No Mercy for Man City after Influencer Marketing Own Goal
There is no denying that Pep Guardiola’s Manchester City side are often close to perfection on the pitch, but despite great efforts to replicate this success with their off-field activities, they have lurched from one reputational issue to another in recent seasons.
Last week’s influencer marketing faux pas follows the ill-advised tweet by Bernardo Silva comparing teammate Benjamin Mendy with the mascot of a Spanish confectionery brand, and more serious allegations of breaching UEFAs Financial Fair Play rules that are currently being investigated.
Founded in 1880, City are a club full of history and local pride but since their first foreign takeover in 2007 - and their subsequent ascent to the top of the English game under the ownership of the Abu Dhabi United Group - they have been fighting a PR battle to prove that they are building something sustainable rather than simply buying their way to success.
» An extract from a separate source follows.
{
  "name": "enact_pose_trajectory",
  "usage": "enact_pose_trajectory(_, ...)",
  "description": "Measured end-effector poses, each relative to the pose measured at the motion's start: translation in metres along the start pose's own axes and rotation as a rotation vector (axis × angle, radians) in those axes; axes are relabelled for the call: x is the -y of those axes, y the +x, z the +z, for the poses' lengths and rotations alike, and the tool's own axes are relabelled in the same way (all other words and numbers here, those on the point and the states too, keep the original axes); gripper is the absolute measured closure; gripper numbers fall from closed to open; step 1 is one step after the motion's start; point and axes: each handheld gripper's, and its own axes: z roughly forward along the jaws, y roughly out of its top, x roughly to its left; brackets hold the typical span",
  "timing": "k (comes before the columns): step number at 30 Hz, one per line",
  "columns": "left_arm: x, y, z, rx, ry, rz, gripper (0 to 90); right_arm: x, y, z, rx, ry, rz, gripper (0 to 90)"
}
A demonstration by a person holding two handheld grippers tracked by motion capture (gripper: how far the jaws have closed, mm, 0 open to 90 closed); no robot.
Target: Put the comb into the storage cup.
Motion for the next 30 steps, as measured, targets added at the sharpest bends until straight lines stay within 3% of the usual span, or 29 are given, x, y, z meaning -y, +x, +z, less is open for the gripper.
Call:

Despite their trophy-laden recent history, City still lag behind their local rivals in terms of global appeal and fans of rival clubs take every opportunity to mock their perceived lack of support that has seen empty seats at the Etihad on a regular basis, despite the free-flowing football on offer.
So when an influencer agency brief circulated on the internet last week, it was an open goal that that was gleefully preyed upon by industry types and rival fans quick to put the boot in.
A post on an app called Tribe appeared asking for 18-55 year-old male 'Mancunians and/or Man City fans' to produce content that is 'fan-centric which has an element of FOMO at its core' that 'showcases the electrifying atmosphere that only Champions League live football matches can deliver'.
The ad explained: "The Champions League draw this year has given us 3 relatively unknown teams meaning our core fans are less likely to attend...We want to get across the great atmosphere of the Etihad through the use of influencers who can tell an authentic and genuine story of what it's like to be at the game."
The agency in question, PHD Media, took responsibility for the brief and admitted it “fell short” of its high standards and was created without the club’s knowledge. Whilst that may be true, for City the damage is done and the club is left exposed for trying to manufacture their brand.
Whilst there is sympathy for the way this has played out - the very fact that City are using influencer marketing agencies for this type of brief calls their judgement in to question. The advert itself uses language that demeans their opponents, is inauthentic and skewed to a male-only audience, at a time when more women are playing and watching the game than ever and diversity is paramount.
More importantly, given the great history of the club, why the agency representing them felt the need to use external influencers to manufacture an atmosphere and an emotion remains a mystery. There are thousands of passionate City supporters attending games home and away each week - telling the human-interest stories of these real-life fans is a far more effective and emotive way of showing what it means to follow the team.
Influencer marketing has become an established practice and when done well - with the right people, in the right circumstances - it is extremely effective. City are not the first sports entity to use this tactic - most major rights owners, rights holders and sponsors have dabbled with influencers attempt to reach and engage new audiences - so in many respects this should not come as a shock. Unfortunately for the Premier League champions, they have inadvertently become a case study of the perils associated if the planning and execution goes awry.